- Opening Delimiter -
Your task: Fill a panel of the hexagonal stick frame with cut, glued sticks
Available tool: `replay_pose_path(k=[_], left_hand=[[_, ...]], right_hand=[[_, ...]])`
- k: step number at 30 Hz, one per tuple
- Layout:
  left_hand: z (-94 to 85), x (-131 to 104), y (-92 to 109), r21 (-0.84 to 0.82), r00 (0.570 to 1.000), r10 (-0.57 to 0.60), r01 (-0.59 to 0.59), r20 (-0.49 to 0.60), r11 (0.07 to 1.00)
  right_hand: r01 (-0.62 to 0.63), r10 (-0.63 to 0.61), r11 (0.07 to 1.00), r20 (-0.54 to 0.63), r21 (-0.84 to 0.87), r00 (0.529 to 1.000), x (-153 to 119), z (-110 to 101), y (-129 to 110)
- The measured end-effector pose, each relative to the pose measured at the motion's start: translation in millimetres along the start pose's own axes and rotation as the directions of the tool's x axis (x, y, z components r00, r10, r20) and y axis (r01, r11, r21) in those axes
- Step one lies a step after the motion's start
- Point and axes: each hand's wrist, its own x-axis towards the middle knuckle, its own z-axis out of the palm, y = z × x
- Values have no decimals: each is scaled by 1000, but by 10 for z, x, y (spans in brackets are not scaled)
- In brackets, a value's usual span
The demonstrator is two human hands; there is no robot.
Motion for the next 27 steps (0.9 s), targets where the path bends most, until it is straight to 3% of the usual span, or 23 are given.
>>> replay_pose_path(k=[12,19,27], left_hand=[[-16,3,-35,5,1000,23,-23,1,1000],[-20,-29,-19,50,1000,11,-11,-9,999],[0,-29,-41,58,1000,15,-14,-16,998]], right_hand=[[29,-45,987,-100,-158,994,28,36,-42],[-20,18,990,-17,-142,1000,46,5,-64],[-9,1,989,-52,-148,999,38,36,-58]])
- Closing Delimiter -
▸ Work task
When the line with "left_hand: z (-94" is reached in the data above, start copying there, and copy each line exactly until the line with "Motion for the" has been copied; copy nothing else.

▸ Exercise solution
  left_hand: z (-94 to 85), x (-131 to 104), y (-92 to 109), r21 (-0.84 to 0.82), r00 (0.570 to 1.000), r10 (-0.57 to 0.60), r01 (-0.59 to 0.59), r20 (-0.49 to 0.60), r11 (0.07 to 1.00)
  right_hand: r01 (-0.62 to 0.63), r10 (-0.63 to 0.61), r11 (0.07 to 1.00), r20 (-0.54 to 0.63), r21 (-0.84 to 0.87), r00 (0.529 to 1.000), x (-153 to 119), z (-110 to 101), y (-129 to 110)
- The measured end-effector pose, each relative to the pose measured at the motion's start: translation in millimetres along the start pose's own axes and rotation as the directions of the tool's x axis (x, y, z components r00, r10, r20) and y axis (r01, r11, r21) in those axes
- Step one lies a step after the motion's start
- Point and axes: each hand's wrist, its own x-axis towards the middle knuckle, its own z-axis out of the palm, y = z × x
- Values have no decimals: each is scaled by 1000, but by 10 for z, x, y (spans in brackets are not scaled)
- In brackets, a value's usual span
The demonstrator is two human hands; there is no robot.
Motion for the next 27 steps (0.9 s), targets where the path bends most, until it is straight to 3% of the usual span, or 23 are given.

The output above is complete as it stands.